A written vetting policy — the actual defense
After Montgomery, the question isn't whether you have a tool — it's whether you have a written standard and can show you followed it, every time. Start from this. Adopt it, adapt the bracketed values to your risk tolerance, and you have a policy. Enforce it in Broker-Aware and every check is documented against it automatically.
CARRIER VETTING POLICY — [Company Name]
Effective [date] · Version 1.0
1. PURPOSE
To ensure every motor carrier we engage meets a documented safety standard
before any load is tendered, and to retain verifiable proof of each check.
2. WHO IT APPLIES TO
All brokerage personnel who select or approve carriers, for every shipment.
3. BEFORE TENDERING A LOAD, WE VERIFY THE CARRIER:
a. Operating authority is ACTIVE.
b. Insurance (BIPD/liability) of at least $[1,000,000] is on file with FMCSA,
plus cargo coverage of at least $[100,000].
c.
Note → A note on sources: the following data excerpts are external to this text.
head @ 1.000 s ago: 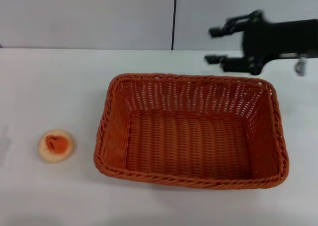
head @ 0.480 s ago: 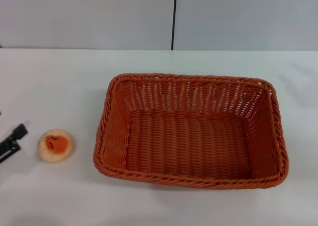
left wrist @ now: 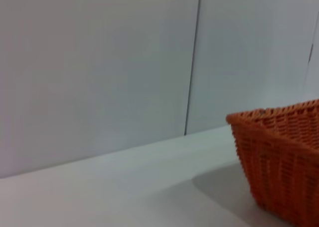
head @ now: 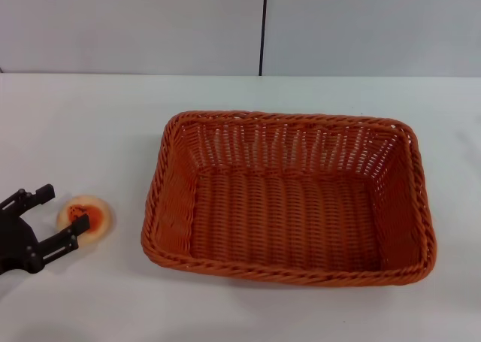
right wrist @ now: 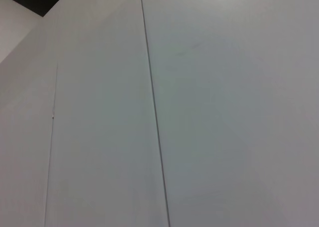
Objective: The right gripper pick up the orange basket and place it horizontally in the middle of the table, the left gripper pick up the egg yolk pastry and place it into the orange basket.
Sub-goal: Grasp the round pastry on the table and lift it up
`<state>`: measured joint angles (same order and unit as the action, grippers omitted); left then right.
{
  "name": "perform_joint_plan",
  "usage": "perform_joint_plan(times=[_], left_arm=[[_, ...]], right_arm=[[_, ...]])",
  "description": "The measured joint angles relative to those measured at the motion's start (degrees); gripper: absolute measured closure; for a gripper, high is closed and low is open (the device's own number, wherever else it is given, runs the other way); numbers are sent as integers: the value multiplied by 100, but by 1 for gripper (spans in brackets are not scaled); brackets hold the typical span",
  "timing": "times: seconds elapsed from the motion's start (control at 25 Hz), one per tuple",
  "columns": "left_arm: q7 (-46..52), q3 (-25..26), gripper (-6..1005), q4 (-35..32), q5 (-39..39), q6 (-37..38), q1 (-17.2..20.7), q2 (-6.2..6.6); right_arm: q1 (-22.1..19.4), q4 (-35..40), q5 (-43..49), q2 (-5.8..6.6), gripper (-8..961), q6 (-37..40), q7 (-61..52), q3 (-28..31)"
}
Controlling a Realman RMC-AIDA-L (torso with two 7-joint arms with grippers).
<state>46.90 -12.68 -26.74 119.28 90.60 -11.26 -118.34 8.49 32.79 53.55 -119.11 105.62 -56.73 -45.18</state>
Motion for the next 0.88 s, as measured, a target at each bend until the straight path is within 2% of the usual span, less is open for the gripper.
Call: perform_joint_plan(times=[0.36, 0.52, 0.72, 0.88], left_arm=[[-384, -22, 232, 487, -2, -571, 21, 1], [-388, -4, 233, 511, -15, -597, 30, 6], [-676, 251, 456, 605, -71, -369, 51, 1], [-1112, 558, 540, 738, -72, -48, 74, 13]], right_arm=[[52, -156, 12, 2, 421, 12, 55, -30], [61, -144, 13, 8, 420, 13, 57, -33], [63, -137, 12, 12, 418, -8, 57, -35], [68, -149, 13, 17, 417, -20, 57, -35]])
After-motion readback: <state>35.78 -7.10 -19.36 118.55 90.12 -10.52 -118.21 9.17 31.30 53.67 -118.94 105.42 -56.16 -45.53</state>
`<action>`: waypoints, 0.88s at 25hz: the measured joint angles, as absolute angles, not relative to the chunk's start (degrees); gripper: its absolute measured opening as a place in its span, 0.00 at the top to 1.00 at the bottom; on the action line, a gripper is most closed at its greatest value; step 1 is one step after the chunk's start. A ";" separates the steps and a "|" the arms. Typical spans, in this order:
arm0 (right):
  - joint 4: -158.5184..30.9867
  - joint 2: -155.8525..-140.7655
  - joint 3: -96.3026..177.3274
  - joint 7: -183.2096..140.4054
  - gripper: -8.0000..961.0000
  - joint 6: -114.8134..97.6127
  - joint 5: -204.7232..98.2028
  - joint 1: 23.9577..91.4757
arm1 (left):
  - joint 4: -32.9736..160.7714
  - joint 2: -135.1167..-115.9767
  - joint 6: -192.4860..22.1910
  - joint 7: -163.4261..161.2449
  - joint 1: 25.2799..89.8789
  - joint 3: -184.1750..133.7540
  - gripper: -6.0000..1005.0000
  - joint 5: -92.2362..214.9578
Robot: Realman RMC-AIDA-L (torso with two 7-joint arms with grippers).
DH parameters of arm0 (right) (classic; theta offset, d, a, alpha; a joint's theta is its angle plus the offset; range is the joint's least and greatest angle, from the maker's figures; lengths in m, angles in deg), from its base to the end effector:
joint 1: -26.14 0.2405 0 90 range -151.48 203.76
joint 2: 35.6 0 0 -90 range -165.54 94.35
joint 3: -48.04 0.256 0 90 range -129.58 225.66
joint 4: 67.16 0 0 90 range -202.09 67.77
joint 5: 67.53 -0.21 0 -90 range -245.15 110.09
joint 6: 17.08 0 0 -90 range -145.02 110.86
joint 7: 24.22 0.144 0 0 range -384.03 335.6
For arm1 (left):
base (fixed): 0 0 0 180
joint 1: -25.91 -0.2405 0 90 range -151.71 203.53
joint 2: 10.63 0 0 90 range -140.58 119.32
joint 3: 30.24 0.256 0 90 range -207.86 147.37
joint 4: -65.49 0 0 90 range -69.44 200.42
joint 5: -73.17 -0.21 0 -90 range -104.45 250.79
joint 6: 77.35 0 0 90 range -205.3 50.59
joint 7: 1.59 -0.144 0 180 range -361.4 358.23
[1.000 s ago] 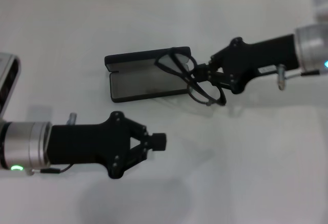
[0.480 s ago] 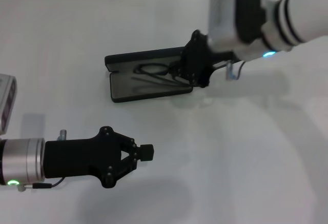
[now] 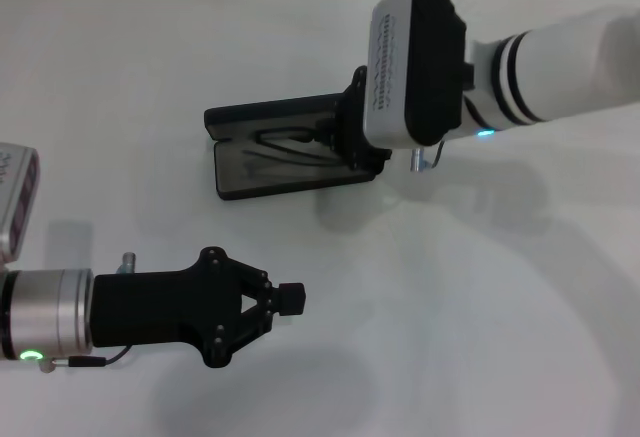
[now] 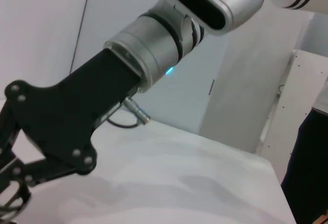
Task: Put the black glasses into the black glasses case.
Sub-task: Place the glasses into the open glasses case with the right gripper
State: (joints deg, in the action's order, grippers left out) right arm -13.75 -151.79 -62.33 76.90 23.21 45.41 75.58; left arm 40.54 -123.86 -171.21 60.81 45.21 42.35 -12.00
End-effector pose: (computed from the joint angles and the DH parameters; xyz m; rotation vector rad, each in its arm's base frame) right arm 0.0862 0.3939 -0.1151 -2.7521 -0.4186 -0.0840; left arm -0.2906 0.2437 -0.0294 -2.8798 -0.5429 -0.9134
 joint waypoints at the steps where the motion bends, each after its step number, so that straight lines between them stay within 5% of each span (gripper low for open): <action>1: -14.06 -151.78 -63.01 76.90 0.91 22.54 45.26 75.71 | 40.53 -123.91 -171.21 60.81 45.25 42.35 0.98 -12.00; 22: -14.28 -151.79 -68.90 76.87 0.90 18.11 45.10 78.27 | 40.53 -124.30 -171.27 60.89 44.77 42.35 0.98 -13.40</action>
State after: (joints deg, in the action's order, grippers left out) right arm -14.28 -151.79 -68.90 76.87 18.11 45.10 78.27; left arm 40.53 -124.30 -171.27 60.89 44.77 42.35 -13.40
Is not under an out-of-service order.
d. Does not exceed our BASIC thresholds: no BASIC at or above the [80th]
percentile [list any stricter per-BASIC limits].
e. Operating scope matches the lane (interstate / intrastate).
4. DOCUMENTATION
Each vetting decision is recorded as a timestamped, verifiable receipt
identifying the carrier (USDOT), the data relied upon and its as-of date,
the policy version applied, and the result. Receipts are retained [7] years.
5. RE-CHECK & MONITORING
Carriers on our active panel are re-checked at least every [30] days and on
any alert that a threshold was crossed. A carrier that falls out of standard
is flagged for review before its next load.
6. EXCEPTIONS
Any decision to use a carrier outside this standard requires documented
written justification from [role] and is recorded as an override. Not legal advice. A template is a start, not a shield — the defense is a policy you actually follow. Have counsel review it, then make sure every tender runs against it.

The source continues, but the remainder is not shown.